[EXERCISE OBJECTIVE]
Hunt through the entries for the word "named" and copy each line in which it appears.

# # # # #

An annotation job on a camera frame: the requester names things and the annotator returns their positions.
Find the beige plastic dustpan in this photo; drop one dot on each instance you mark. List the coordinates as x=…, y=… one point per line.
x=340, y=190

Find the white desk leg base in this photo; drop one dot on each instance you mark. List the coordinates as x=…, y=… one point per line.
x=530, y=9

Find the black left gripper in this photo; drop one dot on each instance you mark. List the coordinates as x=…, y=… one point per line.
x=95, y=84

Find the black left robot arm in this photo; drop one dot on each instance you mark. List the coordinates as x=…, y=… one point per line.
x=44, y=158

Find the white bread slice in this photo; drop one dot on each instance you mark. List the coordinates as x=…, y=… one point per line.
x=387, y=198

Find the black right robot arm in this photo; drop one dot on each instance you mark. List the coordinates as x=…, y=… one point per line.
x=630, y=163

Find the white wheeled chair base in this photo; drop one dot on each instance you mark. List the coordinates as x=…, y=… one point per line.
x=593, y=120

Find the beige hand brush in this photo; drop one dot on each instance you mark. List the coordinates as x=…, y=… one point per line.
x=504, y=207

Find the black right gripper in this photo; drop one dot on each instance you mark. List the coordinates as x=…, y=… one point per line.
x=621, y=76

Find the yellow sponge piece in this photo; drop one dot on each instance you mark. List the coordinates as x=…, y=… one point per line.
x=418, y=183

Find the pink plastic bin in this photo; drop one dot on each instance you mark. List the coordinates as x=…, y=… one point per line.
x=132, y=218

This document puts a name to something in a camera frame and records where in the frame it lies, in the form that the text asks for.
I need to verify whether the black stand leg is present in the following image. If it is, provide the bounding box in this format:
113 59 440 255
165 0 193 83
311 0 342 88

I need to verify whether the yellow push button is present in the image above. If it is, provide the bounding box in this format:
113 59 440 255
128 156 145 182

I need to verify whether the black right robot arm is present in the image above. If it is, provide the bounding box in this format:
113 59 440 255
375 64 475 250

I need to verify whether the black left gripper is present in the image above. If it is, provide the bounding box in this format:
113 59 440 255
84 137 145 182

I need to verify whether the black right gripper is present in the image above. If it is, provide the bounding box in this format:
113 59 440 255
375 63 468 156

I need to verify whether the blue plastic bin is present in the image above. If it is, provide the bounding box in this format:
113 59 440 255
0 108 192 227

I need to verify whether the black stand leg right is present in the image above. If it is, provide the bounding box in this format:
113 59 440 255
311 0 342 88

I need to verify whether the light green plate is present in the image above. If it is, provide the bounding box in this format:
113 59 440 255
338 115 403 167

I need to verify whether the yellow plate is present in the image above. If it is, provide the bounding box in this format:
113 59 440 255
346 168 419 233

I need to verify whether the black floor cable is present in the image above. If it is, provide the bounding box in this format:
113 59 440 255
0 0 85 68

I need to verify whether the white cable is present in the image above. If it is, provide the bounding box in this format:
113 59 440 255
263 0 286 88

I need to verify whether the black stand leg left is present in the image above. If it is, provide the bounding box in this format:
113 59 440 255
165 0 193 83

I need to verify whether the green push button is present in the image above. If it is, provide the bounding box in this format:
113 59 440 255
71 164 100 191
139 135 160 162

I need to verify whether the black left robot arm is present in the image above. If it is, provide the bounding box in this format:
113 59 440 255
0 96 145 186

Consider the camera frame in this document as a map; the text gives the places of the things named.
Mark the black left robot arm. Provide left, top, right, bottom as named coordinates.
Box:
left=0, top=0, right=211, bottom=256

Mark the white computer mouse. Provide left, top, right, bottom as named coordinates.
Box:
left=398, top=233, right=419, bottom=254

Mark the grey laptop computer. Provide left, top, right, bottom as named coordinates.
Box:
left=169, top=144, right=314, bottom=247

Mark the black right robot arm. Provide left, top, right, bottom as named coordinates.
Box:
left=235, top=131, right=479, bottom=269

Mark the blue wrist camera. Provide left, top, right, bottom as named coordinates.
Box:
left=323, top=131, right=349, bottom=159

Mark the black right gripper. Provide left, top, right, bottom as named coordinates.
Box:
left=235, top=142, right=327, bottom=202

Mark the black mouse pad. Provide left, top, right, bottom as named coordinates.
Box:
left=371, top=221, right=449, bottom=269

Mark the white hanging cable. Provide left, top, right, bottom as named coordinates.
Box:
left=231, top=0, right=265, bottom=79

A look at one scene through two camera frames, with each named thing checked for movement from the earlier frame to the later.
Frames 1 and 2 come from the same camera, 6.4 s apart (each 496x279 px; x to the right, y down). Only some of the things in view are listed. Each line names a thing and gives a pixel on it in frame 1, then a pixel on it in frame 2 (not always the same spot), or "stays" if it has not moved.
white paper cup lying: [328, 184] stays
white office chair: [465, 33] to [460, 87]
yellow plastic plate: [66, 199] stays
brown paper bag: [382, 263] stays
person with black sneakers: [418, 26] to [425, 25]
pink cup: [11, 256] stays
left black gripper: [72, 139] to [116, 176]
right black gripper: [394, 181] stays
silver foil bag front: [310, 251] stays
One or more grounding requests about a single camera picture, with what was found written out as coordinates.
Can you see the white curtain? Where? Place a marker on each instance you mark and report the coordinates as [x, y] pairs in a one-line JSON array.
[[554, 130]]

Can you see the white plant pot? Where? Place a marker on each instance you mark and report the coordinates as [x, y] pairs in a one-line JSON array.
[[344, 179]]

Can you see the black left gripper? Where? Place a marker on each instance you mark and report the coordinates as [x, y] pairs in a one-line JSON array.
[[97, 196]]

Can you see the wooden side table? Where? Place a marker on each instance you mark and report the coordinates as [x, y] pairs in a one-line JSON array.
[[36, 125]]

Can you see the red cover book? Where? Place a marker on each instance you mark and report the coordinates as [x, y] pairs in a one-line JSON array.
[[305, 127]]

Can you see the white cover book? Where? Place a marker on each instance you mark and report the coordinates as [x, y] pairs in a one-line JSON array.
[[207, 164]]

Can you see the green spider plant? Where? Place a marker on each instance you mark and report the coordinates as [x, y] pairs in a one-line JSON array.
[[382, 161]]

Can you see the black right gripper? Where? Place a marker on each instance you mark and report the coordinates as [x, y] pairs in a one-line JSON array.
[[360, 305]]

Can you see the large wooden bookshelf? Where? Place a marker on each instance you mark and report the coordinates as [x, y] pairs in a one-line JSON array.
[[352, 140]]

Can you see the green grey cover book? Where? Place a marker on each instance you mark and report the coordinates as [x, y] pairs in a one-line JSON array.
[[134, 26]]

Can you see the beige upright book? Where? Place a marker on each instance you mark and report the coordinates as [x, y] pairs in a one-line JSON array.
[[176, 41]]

# # # # #

[ANSWER]
Consider the camera frame in this document as a map; the text gives the places of the things named.
Mark the black left robot arm. Provide left, top, right, bottom as named coordinates.
Mark the white computer mouse. Provide left, top, right, bottom as named coordinates.
Mark the grey laptop computer. Provide left, top, right, bottom as named coordinates.
Mark the black right robot arm. Provide left, top, right, bottom as named coordinates.
Mark the blue wrist camera. Provide left, top, right, bottom as named coordinates.
Mark the black right gripper. Provide left, top, right, bottom as named coordinates.
Mark the black mouse pad. Provide left, top, right, bottom as named coordinates.
Mark the white hanging cable. Provide left, top, right, bottom as named coordinates.
A look at one scene through two camera frames, with each named thing checked for movement from the earlier frame to the later.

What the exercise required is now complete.